Add support for Half dtype and mixed precision training. #77

maskjp · 2021-07-27T16:30:25Z

Hi,

Thank you for this great library and torch-points3d.

I made some modifications to support mixed-precision training.

The major changes are as follows:

template kernel function in interpolate_gpu.cu sampling_gpu.cu and ball_query_gpu.cu.
Change AT_DISPATCH_FLOATING_TYPES to AT_DISPATCH_FLOATING_TYPES_AND_HALF;
Change atomicAdd to gpuAtomicAdd (in pytorch THCAtomics.cuh);
Add custom_fwd and custom_bwd in torch.autograd.Function to allow autocast;
fixed bug of sampling_gpu which the first element of idx output is always 0; (But I found that the output of GPU version and CPU version are not the same. I haven't fixed this.)

The modified version passed the tests in the test folder. I didn't see affection on full-precision training. And I tried to train the PointNet2 model in the torch-point3d library in a mixed-precision style, it works.

nicolas-chaulet · 2021-07-28T08:37:22Z

Amazing!!! Thank you so much for contributing, this is a really needed feature. Tagging @CCInc so that he can take a look as well.

clee-ai · 2021-07-28T15:34:52Z

@maskjp Thanks for the contribution!

I'm curious which version of pytorch you compiled against, did they change the tensor namespace to torch at somepoint?

I'm guessing the models use ~50% the memory compared to full precision? Did you notice any training speed increase too?

clee-ai · 2021-07-28T15:35:48Z

@nicolas-chaulet we should add precommit.ci to this repo, so we can ensure consistent formatting on PRs, what do you think? Also, maybe we could add a pytorch version matrix to unittesting? Maybe 1.7.0 to latest?

clee-ai

The code looks good at first glance!
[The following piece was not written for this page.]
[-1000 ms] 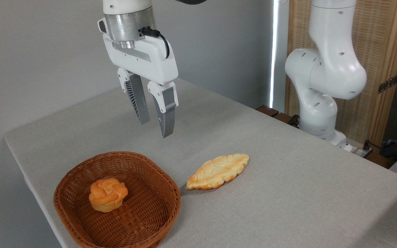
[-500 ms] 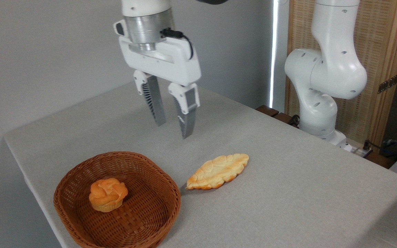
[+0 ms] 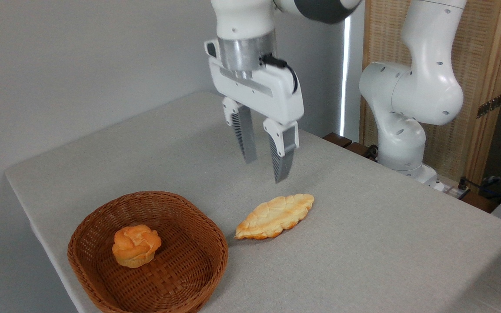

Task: Put bread into the basket
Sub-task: 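Move the open gripper over the flat oval golden bread loaf, then lower the gripper onto the loaf's edge and close on it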

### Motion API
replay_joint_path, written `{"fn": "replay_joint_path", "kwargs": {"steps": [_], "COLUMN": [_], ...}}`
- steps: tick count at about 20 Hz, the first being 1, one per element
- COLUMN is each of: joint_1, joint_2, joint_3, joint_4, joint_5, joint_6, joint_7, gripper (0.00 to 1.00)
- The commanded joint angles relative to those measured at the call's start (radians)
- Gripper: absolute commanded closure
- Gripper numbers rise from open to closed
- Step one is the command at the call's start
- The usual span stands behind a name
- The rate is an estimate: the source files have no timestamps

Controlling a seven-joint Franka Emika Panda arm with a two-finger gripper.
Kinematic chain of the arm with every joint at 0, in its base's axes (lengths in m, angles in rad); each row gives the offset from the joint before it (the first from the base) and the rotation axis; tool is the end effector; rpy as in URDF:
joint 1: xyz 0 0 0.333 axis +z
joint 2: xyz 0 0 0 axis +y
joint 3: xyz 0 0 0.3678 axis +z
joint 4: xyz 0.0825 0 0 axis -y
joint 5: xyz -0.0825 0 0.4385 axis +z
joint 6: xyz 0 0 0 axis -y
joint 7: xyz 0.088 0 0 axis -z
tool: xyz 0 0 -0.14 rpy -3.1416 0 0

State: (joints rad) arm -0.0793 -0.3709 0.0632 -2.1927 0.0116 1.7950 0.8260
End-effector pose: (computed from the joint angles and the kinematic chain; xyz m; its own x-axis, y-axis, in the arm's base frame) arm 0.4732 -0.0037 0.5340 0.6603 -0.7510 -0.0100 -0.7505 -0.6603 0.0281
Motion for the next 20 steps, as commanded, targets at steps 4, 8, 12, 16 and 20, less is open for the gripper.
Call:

I will look at it closer later on, in the meantime can you clean up all the comments and install/run pre-commit for the code formatting?

clee-ai · 2021-07-28T15:38:18Z

cuda/src/ball_query_gpu.cu

+    int b = xyz.size(0);
+    int n = xyz.size(1);
+    int m = new_xyz.size(1);
+    torch::Tensor idx =


we can use auto on all tensor types I think, to make it a little cleaner

clee-ai · 2021-07-28T15:42:45Z

cuda/src/interpolate.cpp

+
+    // three_nn_kernel_wrapper(unknowns.size(0), unknowns.size(1), knows.size(1),
+    //                         unknowns.DATA_PTR<float>(), knows.DATA_PTR<float>(),
+    //                         dist2.DATA_PTR<float>(), idx.DATA_PTR<int>());


we can delete all the commented lines from the files I think

Hi, @CCInc,

I removed the comments and made the changes.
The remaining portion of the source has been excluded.